Soutien et adaptation au quotidien
Gérer la vie quotidienne d’un enfant atteint d’amblyopie implique une approche attentive et empathique de la part des parents. Il est important de montrer du soutien à votre enfant dans le suivi de son traitement, que ce soit le port de lunettes correctrices ou d’un cache-œil. Dans la vie de tous les jours, il peut être utile d’adapter l’environnement à la maison et à l’école pour faciliter l’utilisation de l’œil affecté. Par exemple, des activités ludiques et éducatives qui stimulent la vision peuvent être bénéfiques. Veillez à ce que votre enfant ait des pauses régulières pour reposer ses yeux, surtout si le traitement implique l’occlusion de l’œil dominant. Enfin, il est essentiel de créer un environnement familial positif et encourageant. Valoriser les efforts de l’enfant et lui montrer de la compréhension peut aider à réduire tout sentiment de frustration ou de différence lié à son amblyopie.
Innovations dans le traitement
Le monde de l’optique et de la santé visuelle est le théâtre d’innovations constantes ! Les recherches avancent vite et permettent aux traitements des troubles visuels infantiles d’être de plus en plus efficaces et novateurs. Ainsi, depuis quelques années, des lunettes pour amblyopie existent (Amblyz), et de nombreuses applications et jeux vidéo voient le jour pour aider les enfants amblyopes à retrouver une vision binoculaire.

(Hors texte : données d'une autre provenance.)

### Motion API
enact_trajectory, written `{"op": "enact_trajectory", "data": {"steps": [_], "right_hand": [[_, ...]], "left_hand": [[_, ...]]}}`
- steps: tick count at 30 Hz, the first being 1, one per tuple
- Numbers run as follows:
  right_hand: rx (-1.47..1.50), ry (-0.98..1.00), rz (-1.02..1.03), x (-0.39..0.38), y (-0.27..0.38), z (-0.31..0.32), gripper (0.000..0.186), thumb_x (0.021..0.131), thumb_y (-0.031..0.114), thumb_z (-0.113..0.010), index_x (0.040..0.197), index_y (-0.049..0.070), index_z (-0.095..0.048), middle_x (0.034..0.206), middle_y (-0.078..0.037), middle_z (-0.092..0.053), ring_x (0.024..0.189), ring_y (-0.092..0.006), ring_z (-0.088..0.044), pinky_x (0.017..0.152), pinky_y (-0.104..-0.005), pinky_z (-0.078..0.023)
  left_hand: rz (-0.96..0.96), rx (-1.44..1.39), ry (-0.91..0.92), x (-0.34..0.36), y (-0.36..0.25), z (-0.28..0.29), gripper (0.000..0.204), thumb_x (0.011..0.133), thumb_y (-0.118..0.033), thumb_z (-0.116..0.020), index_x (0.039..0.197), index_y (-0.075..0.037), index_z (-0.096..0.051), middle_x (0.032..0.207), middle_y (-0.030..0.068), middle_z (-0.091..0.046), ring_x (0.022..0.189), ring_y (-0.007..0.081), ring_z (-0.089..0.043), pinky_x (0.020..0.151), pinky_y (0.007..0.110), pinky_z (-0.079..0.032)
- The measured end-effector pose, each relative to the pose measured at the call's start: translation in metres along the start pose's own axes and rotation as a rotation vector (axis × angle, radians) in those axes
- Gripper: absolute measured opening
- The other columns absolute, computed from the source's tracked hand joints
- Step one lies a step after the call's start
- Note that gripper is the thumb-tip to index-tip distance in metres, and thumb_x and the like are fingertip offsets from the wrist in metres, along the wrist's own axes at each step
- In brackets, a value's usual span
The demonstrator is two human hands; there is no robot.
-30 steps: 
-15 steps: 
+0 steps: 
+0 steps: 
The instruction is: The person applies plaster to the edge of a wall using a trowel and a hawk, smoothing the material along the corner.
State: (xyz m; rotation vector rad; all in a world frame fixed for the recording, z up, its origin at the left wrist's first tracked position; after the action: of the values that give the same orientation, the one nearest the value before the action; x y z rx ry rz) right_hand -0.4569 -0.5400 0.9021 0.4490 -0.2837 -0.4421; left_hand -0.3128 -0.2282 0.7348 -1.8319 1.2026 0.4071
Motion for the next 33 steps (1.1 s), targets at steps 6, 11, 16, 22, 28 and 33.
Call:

Le plus célèbre de ces jeux est Dig Rush. Toutefois, des séances de Tetris ont aussi eu des résultats positifs sur la vision des amblyopes. Des applications comme Duovision sont déjà sur le marché.
Pronostic de l'amblyopie
L’amblyopie n’est réversible que pendant la période sensible, de 0 à 6 ans voire jusqu’à 10 ans (le meilleur moment pour le traitement se situerait avant 3 ans). Si l'œil amblyope n’est pas traité suffisamment tôt, il sera difficile voire impossible de faire remonter l’acuité visuelle. L’enfant risque de garder un œil malvoyant, ce qui peut engendrer un risque de handicap visuel et d’altération de la qualité de vie à l’âge adulte. Les adultes ne possèdent pas la plasticité cérébrale permettant de développer les connections œil-cerveau.
Si le traitement n'est pas mis en route ou s'il n'est pas bien effectué, l'enfant aura un œil malvoyant à l'âge adulte et ce, de façon définitive. Passé l'âge de 8 ans, il n'y a plus de possibilité de rééducation.